START Records for this task

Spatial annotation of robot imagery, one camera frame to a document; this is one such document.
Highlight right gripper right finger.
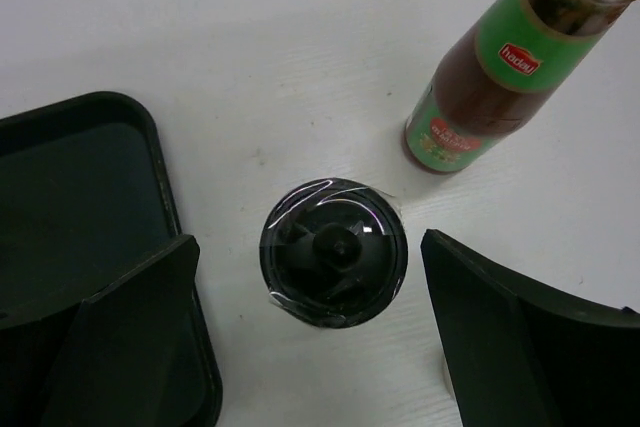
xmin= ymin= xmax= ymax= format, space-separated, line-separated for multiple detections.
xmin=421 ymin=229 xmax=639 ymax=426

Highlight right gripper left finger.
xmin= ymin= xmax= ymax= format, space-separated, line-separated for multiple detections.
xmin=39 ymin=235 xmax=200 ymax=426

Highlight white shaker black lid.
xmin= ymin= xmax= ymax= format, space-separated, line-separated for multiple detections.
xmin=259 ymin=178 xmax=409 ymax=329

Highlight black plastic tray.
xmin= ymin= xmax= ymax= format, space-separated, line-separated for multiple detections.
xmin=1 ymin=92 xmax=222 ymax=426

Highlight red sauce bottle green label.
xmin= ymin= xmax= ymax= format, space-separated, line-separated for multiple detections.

END Records for this task

**What is required:**
Copy out all the records exactly as they read, and omit the pictures.

**Response to the exercise:**
Spatial annotation of robot imagery, one camera frame to a document; this is one such document.
Highlight right gripper right finger.
xmin= ymin= xmax= ymax= format, space-separated, line-separated for multiple detections.
xmin=421 ymin=229 xmax=639 ymax=426

Highlight right gripper left finger.
xmin= ymin= xmax= ymax= format, space-separated, line-separated for multiple detections.
xmin=39 ymin=235 xmax=200 ymax=426

Highlight white shaker black lid.
xmin= ymin= xmax= ymax= format, space-separated, line-separated for multiple detections.
xmin=259 ymin=178 xmax=409 ymax=329

Highlight black plastic tray.
xmin= ymin= xmax= ymax= format, space-separated, line-separated for multiple detections.
xmin=1 ymin=92 xmax=222 ymax=426

Highlight red sauce bottle green label.
xmin= ymin= xmax= ymax= format, space-separated, line-separated for multiple detections.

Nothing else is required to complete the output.